*Problem to work on:* Report each line of the entries that contains the word "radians", copied in full.

Stored records
★ ★ ★ ★

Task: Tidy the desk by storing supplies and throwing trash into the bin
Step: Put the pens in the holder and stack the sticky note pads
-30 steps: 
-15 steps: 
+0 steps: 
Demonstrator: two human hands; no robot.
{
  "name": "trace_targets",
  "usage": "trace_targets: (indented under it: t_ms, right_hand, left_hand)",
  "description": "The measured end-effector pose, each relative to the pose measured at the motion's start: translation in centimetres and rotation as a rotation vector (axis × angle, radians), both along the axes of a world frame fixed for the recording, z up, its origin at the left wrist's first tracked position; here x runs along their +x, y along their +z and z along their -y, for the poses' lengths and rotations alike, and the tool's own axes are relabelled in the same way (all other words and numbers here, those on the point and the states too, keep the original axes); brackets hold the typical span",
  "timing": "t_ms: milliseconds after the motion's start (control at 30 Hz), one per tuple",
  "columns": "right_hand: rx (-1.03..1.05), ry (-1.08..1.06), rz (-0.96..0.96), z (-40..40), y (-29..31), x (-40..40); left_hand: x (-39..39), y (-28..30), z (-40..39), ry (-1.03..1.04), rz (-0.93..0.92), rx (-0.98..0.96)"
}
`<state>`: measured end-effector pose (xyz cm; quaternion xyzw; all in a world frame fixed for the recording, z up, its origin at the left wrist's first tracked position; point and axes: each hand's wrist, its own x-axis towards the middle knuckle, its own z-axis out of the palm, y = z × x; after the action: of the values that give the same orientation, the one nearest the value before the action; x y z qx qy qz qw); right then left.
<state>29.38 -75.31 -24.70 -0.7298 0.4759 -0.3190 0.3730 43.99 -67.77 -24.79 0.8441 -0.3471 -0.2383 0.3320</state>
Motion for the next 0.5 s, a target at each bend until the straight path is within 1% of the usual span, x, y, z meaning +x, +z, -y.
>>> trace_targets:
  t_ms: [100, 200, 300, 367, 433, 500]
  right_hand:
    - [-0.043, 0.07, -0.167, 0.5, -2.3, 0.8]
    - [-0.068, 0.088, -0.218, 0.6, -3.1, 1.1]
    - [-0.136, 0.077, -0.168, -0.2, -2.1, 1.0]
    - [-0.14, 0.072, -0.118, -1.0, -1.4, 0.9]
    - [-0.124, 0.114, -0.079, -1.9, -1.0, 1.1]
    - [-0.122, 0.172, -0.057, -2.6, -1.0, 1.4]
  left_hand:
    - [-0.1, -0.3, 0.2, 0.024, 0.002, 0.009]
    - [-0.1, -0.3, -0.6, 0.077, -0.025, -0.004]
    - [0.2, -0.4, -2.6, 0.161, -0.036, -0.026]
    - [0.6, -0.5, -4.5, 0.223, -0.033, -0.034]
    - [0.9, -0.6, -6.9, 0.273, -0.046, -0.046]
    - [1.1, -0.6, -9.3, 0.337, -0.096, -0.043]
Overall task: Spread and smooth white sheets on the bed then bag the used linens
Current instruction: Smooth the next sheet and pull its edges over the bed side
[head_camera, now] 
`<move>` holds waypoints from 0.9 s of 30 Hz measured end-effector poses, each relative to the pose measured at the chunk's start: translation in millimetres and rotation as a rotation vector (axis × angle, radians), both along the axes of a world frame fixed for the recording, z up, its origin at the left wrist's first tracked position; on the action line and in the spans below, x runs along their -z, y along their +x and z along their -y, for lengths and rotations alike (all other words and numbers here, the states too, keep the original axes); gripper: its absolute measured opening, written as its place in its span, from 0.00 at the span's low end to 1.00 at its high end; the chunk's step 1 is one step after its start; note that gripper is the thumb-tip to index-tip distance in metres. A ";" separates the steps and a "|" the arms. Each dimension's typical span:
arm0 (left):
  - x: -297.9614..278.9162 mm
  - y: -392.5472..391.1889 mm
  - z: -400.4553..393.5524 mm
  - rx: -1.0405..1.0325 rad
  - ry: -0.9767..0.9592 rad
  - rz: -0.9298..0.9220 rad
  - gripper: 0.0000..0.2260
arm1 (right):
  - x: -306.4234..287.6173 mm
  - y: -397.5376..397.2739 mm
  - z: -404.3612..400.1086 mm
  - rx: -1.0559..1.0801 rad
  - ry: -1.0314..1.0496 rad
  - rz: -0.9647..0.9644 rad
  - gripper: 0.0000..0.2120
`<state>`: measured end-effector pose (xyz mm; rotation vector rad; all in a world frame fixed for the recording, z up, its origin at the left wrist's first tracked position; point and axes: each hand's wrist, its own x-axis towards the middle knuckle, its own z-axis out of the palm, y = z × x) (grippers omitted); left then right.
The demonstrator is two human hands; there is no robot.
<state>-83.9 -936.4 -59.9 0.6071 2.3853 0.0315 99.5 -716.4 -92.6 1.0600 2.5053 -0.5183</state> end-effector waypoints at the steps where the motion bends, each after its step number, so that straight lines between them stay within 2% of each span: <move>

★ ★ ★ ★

*Written solution:*
  "description": "The measured end-effector pose, each relative to the pose measured at the motion's start: translation in centimetres and rotation as a rotation vector (axis × angle, radians), both along the axes of a world frame fixed for the recording, z up, its origin at the left wrist's first tracked position; here x runs along their +x, y along their +z and z along their -y, for the poses' lengths and rotations alike, and the tool's own axes are relabelled in the same way (all other words and numbers here, those on the point and the states too, keep the original axes); brackets hold the typical span",
`<move>` holds waypoints from 0.9 s of 30 Hz measured end-effector poses, each relative to the pose measured at the chunk's start: translation in millimetres and rotation as a rotation vector (axis × angle, radians), both along the axes of a world frame fixed for the recording, z up, its origin at the left wrist's first tracked position; on the action line and in the spans below, x runs along their -z, y along their +x and z along their -y, for lengths and rotations alike (all other words and numbers here, the states too, keep the original axes); gripper: its absolute measured opening, written as its place in its span, from 0.00 at the span's low end to 1.00 at its high end; the chunk's step 1 is one step after its start; note that gripper is the thumb-tip to index-tip distance in metres. A ";" separates the steps and a "|" the arms. Each dimension's typical span:

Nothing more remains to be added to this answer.